The journey that a buyer takes to evaluate and make a purchase has changed significantly over the past 10 to 20 years. Unfortunately, the sales process within many organisations – particularly ones that are large and well established – remain traditional in their approach.
Businesses that choose to ignore changing consumer behaviour are putting future growth and sales at risk and are losing out to companies that continue to evolve.
Why the change in buyer behaviour?
There is no doubt that technology has been the single biggest driving factor behind this transformation, particularly when it comes to B2B. People now have access to more information than ever before, and because of this, they typically get further down the buyer’s journey before a sales representative is even engaged. In a survey conducted by Forrester, 74 percent of business buyers indicated that they conduct over half of their research online before buying offline. This means salespeople are no longer able to influence decisions the way they used to – that is, by following the traditional AIDA process, which involved attention, interest, desire and action.
“The days of feature and benefit selling are long gone with more informed buyers demanding a very different sales experience,” says Steve Bambury, Head of Marketing at SalesStar. “Traditional selling methodologies are no longer effective, and the forward-thinking companies that adapt to the different buyer experience are growing sales much faster.”

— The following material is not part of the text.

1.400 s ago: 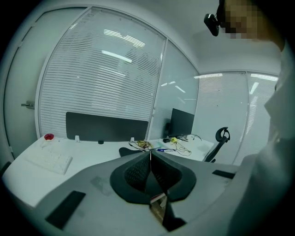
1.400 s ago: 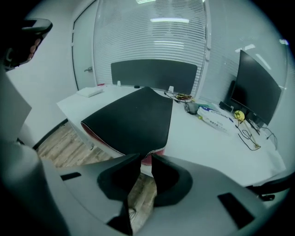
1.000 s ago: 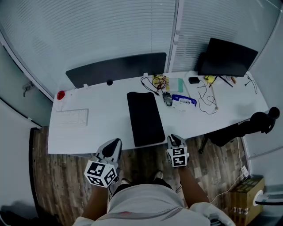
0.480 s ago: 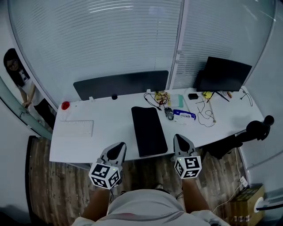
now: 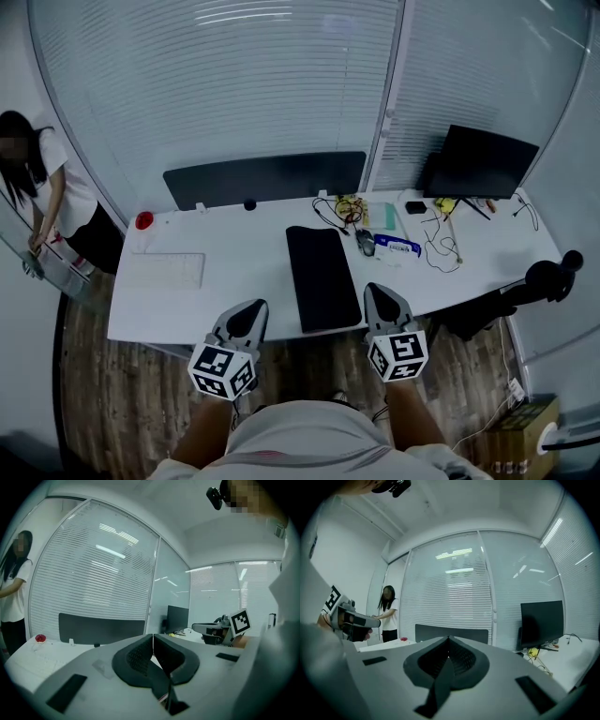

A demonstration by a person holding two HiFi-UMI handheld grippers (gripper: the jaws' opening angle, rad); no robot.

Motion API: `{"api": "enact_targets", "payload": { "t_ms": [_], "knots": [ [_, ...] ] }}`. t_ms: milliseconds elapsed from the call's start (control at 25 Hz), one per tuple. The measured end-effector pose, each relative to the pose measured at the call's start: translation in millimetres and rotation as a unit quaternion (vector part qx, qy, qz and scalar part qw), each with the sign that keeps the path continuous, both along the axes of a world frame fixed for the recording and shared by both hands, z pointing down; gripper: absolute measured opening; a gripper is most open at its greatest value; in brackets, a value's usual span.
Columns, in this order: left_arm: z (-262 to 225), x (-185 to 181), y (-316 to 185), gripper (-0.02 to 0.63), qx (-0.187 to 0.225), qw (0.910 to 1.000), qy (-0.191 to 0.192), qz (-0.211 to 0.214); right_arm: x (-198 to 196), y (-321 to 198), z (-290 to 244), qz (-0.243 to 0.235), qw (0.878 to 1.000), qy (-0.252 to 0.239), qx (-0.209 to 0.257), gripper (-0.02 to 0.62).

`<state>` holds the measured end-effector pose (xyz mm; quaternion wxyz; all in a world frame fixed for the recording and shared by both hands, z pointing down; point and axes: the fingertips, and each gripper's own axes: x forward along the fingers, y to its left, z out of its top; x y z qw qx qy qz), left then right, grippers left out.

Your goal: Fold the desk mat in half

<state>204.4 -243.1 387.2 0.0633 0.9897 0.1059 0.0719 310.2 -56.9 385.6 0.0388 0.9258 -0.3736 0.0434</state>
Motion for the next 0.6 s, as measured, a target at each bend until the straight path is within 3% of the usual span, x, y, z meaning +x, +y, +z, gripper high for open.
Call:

The modern buyer’s journey now looks significantly different, transitioning through awareness, consideration and decision – with the first two aspects often occurring before a sales representative has the opportunity to speak to a potential customer. In fact, 81 percent of B2B purchase cycles start with a web search, and 90 percent of buyers say when they are ready to buy, they’ll find you.

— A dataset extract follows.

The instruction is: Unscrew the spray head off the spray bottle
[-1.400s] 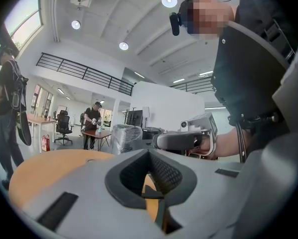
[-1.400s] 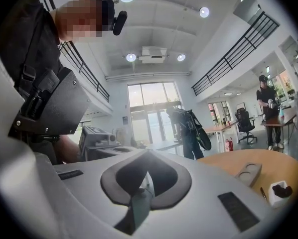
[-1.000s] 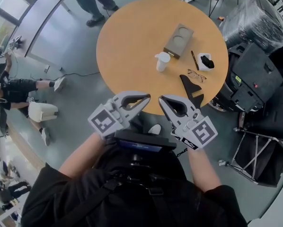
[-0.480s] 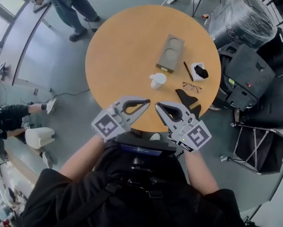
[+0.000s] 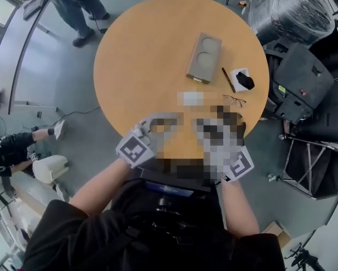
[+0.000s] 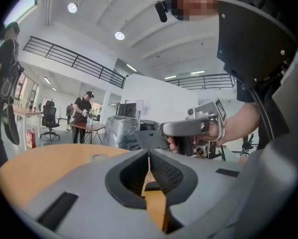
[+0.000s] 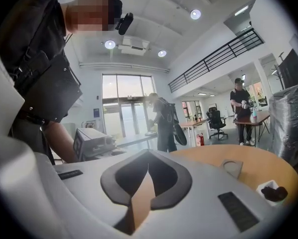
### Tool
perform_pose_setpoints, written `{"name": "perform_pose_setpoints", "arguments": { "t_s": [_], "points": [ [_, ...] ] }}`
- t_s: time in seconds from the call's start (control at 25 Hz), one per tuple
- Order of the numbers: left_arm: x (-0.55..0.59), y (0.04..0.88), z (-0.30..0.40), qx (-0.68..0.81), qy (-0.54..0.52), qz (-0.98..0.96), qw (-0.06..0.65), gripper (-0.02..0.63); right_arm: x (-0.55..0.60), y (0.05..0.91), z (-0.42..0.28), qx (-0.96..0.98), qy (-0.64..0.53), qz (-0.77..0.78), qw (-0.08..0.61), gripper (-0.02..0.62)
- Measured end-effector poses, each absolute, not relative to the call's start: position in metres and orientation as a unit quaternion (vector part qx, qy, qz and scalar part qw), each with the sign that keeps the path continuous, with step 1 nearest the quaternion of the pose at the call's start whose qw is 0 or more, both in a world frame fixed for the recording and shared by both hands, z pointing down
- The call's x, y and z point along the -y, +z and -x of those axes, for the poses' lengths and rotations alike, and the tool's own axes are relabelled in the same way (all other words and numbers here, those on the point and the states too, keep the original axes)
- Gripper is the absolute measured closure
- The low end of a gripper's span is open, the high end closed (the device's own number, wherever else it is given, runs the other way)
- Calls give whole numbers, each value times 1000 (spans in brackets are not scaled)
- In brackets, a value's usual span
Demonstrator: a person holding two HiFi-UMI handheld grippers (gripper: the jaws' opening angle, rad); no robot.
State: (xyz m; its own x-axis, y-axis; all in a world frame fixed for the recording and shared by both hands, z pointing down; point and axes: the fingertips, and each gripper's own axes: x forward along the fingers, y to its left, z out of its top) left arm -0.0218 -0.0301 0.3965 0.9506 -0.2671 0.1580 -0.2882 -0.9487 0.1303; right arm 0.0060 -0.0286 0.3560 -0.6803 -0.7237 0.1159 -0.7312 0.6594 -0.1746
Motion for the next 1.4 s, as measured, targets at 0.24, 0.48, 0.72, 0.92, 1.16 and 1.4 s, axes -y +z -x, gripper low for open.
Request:
{"name": "perform_pose_setpoints", "arguments": {
  "t_s": [0.24,0.48,0.72,0.92,1.16,1.4],
  "points": [
    [54,475,-1,179,100,-976,72,569,49,412,-29,911,126,-392,24,592],
    [72,564,-20,221,128,-963,86,404,60,469,-44,911,151,-383,27,592],
    [89,644,-38,259,148,-950,95,279,70,531,-55,909,173,-378,31,592],
    [104,693,-57,266,160,-947,79,258,71,571,-60,905,189,-379,26,592],
    [125,723,-79,264,155,-950,68,207,66,605,-66,902,210,-376,22,592],
    [133,734,-94,258,152,-952,69,206,63,618,-69,901,216,-376,23,592]
  ]
}}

What does it mean for traditional B2B selling?
Power is now firmly in the hands of the customer, and because of this, buyers have a strong aversion towards being ‘pitched to’ or feeling like they are ‘being closed’. These two phrases are synonymous with the concept of selling, and sales professionals who continue to pursue such tactics will struggle to remain relevant.
If organisations don’t redevelop their sales process to align with new buyer behaviours, we could see one millionB2B salesperson lose their jobs to self-service e-commerce by 2020.
“Sales leaders need to stay informed and review their current processes and methodologies to ensure they meet the changing needs,” says Steve. “Evaluate your current sales process, your systems, and your most important asset: your people. Benchmark this with industry leaders specific to you. From there it becomes very clear on what you need to do to exceed customer expectations and gain a competitive advantage.”
How should a sales process reflect the ‘modern buyer’?
The role of a sales representative is not obsolete – it just means that the way we sell needs to change. As mentioned above, the buyer’s journey today involves a decision-making process that moves through the following phases:
- Awareness: they know they have a pain point or a need, and seek out information to identify what is required to solve it.
- Consideration: the buyer is now aware of the problem they have, and an understanding of the appropriate solution.
- Commitment/decision: they will move on to comparing products and/or services, before making a decision on a solution provider.
It may be difficult at first to understand where the role of a sales professional fits into the above stages. The answer lies in changing the way we approach potential buyers and adopting a more consultative approach. It’s all about adding value – this is how salespeople can remain part of the buyer’s journey.
“Before you even offer a solution, you must share insight and add value. From there you must ask lots of well-considered questions that challenge, stretch and grow their own thinking,” says Steve.
So what does all the above point to? That the steps organisations establish to find, nuture and close sales must reflect the new normal in selling. It should be a series of actions that mirror the phases people go through when making a decision to buy a product or service. Sales representatives should not be asking themselves ‘what do I do next’ but rather ‘what will my potential customer be doing next, and how can I help them?’
By ensuring the process is buyer-centric and personalised, and the role of the sales professional focuses on being an added value, businesses will be in a greater position to meet the needs of buyers who are now firmly in the driving seat.